There was more planning and discussing and talking, and at the end of it, I was so tired, I couldn’t see straight. The draugr was really bad news. I said that we needed extra firepower, the kind that would work during magic.

“Galahad warheads,” I told them. Strictly speaking it wasn’t a warhead, but rather an arrowhead that fit into a custom crossbow and carried a magic charge that would take down an elephant or a giant, for whom it was invented in Wales. In my time with the Order I had managed to order two cases of them from the UK. I even had the new bow to go with them.

Shortly after that, Barabas dragged Raphael off to talk about some sort of important thing that couldn’t wait. Kate led me to a room that had a bed, and I collapsed into it, fur and all. The Pack bed was so soft. Like floating on a cloud.

Fatigue weighed me down. I closed my eyes, feeling the ache humming through my legs. Shouldn’t have sat down…yawn…straight after running…yawn. Should’ve walked it off…first…

I stood in the water. It splashed past my ankles, dark blue-green and warm. Soft mud squished beneath my feet. I made fists with my toes and watched a bright green cloud of powdery silt rise from the river’s bottom, swirling around my legs. Patches of reeds grew, stretching into the river, bending lightly in the wind, as though they were whispering gossip to each other. In the distance, across the vast expanse of water, the sun was setting or rising, a small ball of yellow hovering at the edge of low dark hills, the silver-nacre sky around it painted with pink and yellow.

I looked over my shoulder. A yellow shore greeted me, touched with patches of bright green grass, and beyond it palms stretched upward.

We were definitely not in Kansas anymore.

A slender bird walked past me on long legs. It had a curved neck and a long beak and I realized it was a heron.

A presence brushed against me, saturated with magic. I turned. A jackal the size of a rhino waded into the river downstream from me and lapped the water, watching me with golden eyes.

Right. I was standing in the Nile, watching Anapa, and this was not an ordinary dream. There were rules to this dream. No promises, no striking of bargains, in fact, no talking. Nobody yet had managed to get into a shitty bargain with a god by keeping their mouth shut.

“Beautiful, isn’t it?” The Jackal-Anapa raised his head and looked into the distance, at the sun. “Do you like the way it smells?”

It smelled verdant. It smelled like the moisture of the river mixing with the fragrance of dry grasses from the shore, and flowers, and fish, and rich mud. It smelled like the sort of place where life would flourish and hunting would be plentiful.

“It’s your father’s blood. It calls to you,” the Jackal said.

Bullshit. My father was an animal.

“Animals miss their home, too.”

Right. He was in my head. No thinking, then.

“Do you know why others fear you? They call you beastkin, they try to kill you? It is because of this. Of beastly memories you carry in your blood. The Firsts, the pack leaders of your kind, were made in much the same way as you. When primitive man prayed, he prayed for strength. His life was ruled by forces beyond his control: lightning, rain, wind, sun, and things with teeth that sought to eat him in the night. So the primitive man resorted to begging. He prayed to the predators, to those stronger than he, and sometimes, very, very rarely, his prayers were answered and a boon was granted. The Firsts, they are a perfect mix of human and animal. You are not, and thus you do not have the Firsts’ strength or control, but you share in their memories. You see the world through your mother’s eyes and through your father’s.”
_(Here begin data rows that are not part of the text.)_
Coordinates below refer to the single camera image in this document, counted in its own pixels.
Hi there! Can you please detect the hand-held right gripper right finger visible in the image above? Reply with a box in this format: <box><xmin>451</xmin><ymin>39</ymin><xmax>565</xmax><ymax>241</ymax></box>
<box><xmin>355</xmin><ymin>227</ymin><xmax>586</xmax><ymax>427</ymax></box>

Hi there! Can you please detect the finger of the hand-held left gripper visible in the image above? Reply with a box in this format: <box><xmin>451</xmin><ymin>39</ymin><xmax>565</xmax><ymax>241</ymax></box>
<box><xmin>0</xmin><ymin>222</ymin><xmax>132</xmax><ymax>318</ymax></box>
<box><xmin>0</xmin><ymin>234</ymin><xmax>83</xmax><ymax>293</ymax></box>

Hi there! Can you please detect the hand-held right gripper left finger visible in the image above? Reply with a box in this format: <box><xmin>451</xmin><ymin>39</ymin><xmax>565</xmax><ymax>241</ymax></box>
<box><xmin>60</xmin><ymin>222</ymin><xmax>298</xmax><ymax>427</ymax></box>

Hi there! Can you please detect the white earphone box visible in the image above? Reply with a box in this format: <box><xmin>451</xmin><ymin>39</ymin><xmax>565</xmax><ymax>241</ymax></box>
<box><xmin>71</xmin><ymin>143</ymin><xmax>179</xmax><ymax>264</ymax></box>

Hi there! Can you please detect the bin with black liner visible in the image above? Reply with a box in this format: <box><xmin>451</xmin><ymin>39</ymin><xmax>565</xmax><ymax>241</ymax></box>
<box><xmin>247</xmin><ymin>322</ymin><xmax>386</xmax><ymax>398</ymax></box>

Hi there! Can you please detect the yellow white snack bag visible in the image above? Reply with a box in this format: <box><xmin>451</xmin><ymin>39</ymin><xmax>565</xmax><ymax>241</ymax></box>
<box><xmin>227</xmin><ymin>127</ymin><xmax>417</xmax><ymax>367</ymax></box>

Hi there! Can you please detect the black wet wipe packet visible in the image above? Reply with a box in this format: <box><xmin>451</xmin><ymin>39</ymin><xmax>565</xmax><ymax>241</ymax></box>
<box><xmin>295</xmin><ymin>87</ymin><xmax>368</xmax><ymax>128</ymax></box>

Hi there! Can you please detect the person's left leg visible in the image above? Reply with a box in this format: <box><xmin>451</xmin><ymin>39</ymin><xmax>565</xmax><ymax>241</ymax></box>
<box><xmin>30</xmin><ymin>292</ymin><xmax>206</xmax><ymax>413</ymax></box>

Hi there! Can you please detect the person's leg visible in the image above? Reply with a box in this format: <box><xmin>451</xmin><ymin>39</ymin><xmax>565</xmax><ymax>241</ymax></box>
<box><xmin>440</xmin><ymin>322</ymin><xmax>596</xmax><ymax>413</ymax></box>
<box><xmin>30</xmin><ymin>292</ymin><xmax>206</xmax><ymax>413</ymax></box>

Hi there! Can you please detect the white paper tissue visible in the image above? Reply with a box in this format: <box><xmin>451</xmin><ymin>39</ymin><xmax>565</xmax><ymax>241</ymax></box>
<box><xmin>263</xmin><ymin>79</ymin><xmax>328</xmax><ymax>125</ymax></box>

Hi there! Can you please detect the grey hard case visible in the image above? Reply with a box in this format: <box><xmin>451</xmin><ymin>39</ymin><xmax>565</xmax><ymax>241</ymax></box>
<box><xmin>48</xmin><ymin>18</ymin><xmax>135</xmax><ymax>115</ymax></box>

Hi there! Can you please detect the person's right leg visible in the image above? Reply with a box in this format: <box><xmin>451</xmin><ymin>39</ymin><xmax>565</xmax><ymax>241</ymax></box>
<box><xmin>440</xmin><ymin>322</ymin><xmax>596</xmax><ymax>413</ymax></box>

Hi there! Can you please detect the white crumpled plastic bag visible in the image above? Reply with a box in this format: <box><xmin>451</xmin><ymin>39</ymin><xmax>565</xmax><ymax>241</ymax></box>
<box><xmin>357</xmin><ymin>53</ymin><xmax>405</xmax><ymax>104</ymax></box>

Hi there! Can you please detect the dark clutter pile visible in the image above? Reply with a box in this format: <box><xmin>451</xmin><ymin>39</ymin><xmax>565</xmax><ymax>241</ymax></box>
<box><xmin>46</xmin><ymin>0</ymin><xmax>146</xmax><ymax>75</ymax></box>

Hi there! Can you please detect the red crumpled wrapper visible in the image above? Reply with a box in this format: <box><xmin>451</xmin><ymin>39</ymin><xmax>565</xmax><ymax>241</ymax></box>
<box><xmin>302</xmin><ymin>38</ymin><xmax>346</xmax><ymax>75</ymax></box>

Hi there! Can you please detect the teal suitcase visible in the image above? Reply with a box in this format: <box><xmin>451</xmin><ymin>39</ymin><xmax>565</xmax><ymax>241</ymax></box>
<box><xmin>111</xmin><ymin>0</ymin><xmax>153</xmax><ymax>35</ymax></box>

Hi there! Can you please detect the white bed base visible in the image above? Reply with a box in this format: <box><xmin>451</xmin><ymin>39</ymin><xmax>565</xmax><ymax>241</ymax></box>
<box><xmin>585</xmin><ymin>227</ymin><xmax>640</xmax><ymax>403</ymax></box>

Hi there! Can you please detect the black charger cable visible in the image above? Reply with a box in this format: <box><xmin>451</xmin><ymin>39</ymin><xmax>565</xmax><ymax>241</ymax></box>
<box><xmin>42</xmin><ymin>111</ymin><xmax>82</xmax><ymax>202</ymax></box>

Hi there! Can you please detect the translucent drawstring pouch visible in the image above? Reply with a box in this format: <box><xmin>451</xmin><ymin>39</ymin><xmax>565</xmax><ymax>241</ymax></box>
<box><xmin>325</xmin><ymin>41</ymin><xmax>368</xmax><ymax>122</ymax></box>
“I see it through my own eyes.” Drat. Shouldn’t have said anything. I clamped my mouth shut.

The Jackal chuckled.

The sun had set behind the hills. Dusk claimed the river. Gloom wove its way through the palms. Faint tendrils of steam escaped the river, still warmer than bathwater.

“I want your body,” Anapa said.

“That’s flattering, but no.” I couldn’t help it, it just burst out.

“Not in a sexual way, you foolish child. The body I wear in the world is a part of my bloodline. But he is weak. Its magic reserves are meager. Make no mistake, if Apep is resurrected, the assistance I can offer you will be limited at best. Your body is strong. Your blood is rooted in the same place as mine. We’re both a mix of beast and man. You’re a more suitable host than any of the other shapeshifters I have encountered.”

“I’m a hyena. You’re a jackal.”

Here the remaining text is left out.